To better visualize ACE-GFP distribution within the liver, tissue sections were examined by immunohistochemistry using an anti-GFP antibody. Consistent with the results from optical imaging and flow cytometry, tumor masses showing strong positive staining could be observed at 4 weeks after virus injection (Fig. 5). However, there was no staining for GFP in the normal liver parenchyma, suggesting that viral replication was well restricted to the rapidly dividing cells within the tumor foci. Similarly, no signals were detected in extratumoral normal tissues by fluorescence imaging or standard PCR methods (data not shown). For more rigorous detection of any possible RCR vector spread to normal organs, quantitative real-time PCR analysis of genomic DNA extracted from peritumoral normal liver tissue, bone marrow, lung, kidney, small intestine, and colon was done using primers and probe sequences specific for the 4070A amphotropic envelope (Table 1). This method was determined to be sensitive enough to detect 35 copies of the RCR provirus per 5 × 104 cellular genomes (0.07%). As expected, proviral RCR signals were strongly detected in genomic DNA from ACE-GFP-transduced tumor tissues. However, no detectable signals were observed in genomic DNA from uninvolved normal liver tissue or any other extratumoral normal tissues after ACE-GFP tumor transduction.
Fig. 5.
Immunohistochemical analysis of GFP expression on sections of liver tumors from ACE-GFP-injected mice. Four weeks after virus injection, frozen liver sections were stained with GFP-specific antibodies. Brown, positive staining. Normal part of the liver (original magnification, ×400; A) or positive stained tumor [original magnifications, ×400 (B) and ×10 (C)]. Arrows, positive stained tumor nodule.
Table 1.
Biodistribution of RCR vector 4 weeks after locoregional virus infusion in immunocompetent hepatic metastasis model
| Copy number of RCR vector/5 × 104 cells | |||||||
|---|---|---|---|---|---|---|---|
| Mouse | Tumor | Bone marrow | Liver | Lung | Kidney | Small intestine | Colon |
| ACE-GFP-1 | 2960 | —* | — | — | — | — | — |
| ACE-GFP-2 | 2995 | — | — | — | — | — | — |
| ACE-GFP-3 | 7890 | — | — | — | — | — | — |
NOTE: Genomic DNA, extracted from liver tumor, bone marrow, normal liver, lung, kidney, small bowel, and colon tissue of ACE-GFP-infected mice, was analyzed by quantitative real-time PCR as described in Materials and Methods. As an internal control, each sample was also amplified with mouse β-actin-specific primers.
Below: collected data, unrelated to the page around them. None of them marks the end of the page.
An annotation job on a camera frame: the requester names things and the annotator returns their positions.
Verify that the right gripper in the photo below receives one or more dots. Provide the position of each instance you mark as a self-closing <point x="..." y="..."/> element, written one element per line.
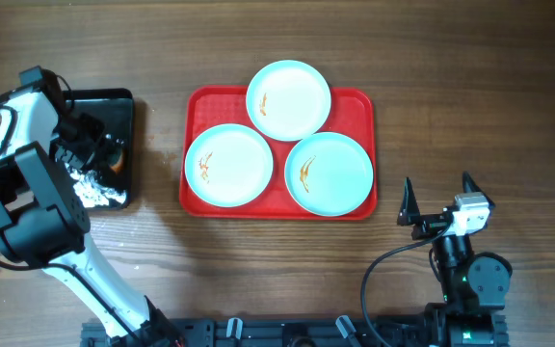
<point x="434" y="225"/>

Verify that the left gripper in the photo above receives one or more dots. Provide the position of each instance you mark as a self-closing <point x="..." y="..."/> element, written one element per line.
<point x="87" y="146"/>

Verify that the green and orange sponge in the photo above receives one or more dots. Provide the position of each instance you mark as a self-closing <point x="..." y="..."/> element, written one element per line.
<point x="115" y="160"/>

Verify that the light blue plate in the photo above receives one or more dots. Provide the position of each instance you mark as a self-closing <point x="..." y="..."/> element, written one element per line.
<point x="288" y="100"/>
<point x="228" y="165"/>
<point x="328" y="174"/>

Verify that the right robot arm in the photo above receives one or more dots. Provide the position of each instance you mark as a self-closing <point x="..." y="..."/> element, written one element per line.
<point x="474" y="286"/>

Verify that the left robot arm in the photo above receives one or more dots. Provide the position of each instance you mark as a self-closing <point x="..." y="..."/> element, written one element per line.
<point x="51" y="137"/>

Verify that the black rectangular tray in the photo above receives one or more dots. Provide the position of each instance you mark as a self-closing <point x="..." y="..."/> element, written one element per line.
<point x="99" y="187"/>

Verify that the red plastic tray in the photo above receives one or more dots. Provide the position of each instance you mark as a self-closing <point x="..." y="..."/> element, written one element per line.
<point x="351" y="114"/>
Not detectable (detection limit was 35 copies/5 × 104 cells).
Discussion
In the present study, we used both optical imaging as well as flow cytometric analysis to examine GFP expression in multifocal tumors after locoregional delivery of a RCR vector in a syngeneic model of colorectal cancer metastasis to the liver. This vector was capable of efficient in vitro transduction in both human and murine colorectal cancer cell lines, reaching >90% transduction levels within <2 weeks in culture starting from MOIs of 0.1 to 0.01. In vivo, comparative analysis showed that optical imaging allowed rapid and convenient examination of overall GFP expression and distribution, and the results obtained with this modality were generally highly well correlated and quite consistent with the more precise quantitation afforded by flow cytometry.
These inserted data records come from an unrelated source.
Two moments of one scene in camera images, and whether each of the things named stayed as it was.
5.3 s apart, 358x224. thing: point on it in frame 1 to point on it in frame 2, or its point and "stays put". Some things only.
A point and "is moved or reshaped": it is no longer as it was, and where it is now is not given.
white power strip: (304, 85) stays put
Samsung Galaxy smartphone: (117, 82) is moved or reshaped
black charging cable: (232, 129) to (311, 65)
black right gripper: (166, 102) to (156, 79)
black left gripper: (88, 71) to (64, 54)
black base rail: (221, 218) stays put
These experiments also showed that locoregional infusion of RCR vector supernatant via the portal system can mediate specific and significant transduction of multiple metastasized liver tumors, even in immunocompetent hosts. The average transduction efficiency of randomly harvested liver tumors >5 mm in size was about 30%, with transgene expression in some tumors reaching up to 60% by 4 weeks after injection of 2 × 104 total RCR vector supernatant. In contrast, in prior studies using 20-fold higher levels of replication-defective retrovirus vector supernatant delivered via the same route, transduction could be detected in only 2% or less of all metastatic intrahepatic tumors and did not account for >5% of the tumor cells in any positive tumor (25).
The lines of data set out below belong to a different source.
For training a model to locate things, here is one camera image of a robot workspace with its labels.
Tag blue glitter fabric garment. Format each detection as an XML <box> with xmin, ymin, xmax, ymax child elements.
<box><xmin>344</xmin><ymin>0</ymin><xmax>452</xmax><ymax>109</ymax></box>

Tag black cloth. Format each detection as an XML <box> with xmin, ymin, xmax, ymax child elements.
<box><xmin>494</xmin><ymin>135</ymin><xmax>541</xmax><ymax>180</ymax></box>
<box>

One of the main limitations of this model was the restricted observation period due to the highly aggressive nature of CT26 tumor growth; multifocal tumor growth in the liver resulted in lethality within 4 to 5 weeks after tumor cell inoculation. However, in clinical situations, generally, tumor growth in many human malignancies can be slower than that of experimental tumors originating from cancer cell lines, and this is predicted to affect the replication kinetics of RCR spread within the tumor mass. Allowing a longer period for intratumoral spread after initial viral injection, or administering higher dose of virus to achieve a higher level of initial transduction and shorten the lag phase, could enable transduction of larger numbers of cancer cells. However, it should also be noted that the retrovirus has the capability to permanently integrate into the genome of the host tumor cell and will continue to produce progeny virus transcribed from the integrated copy whether the infected tumor cell is itself dividing or not. Thus, once any tumor cells have been infected, these will serve as a stable source for continued virus production so that the virus will still be available when adjacent uninfected tumor cells eventually divide even if this occurs slowly.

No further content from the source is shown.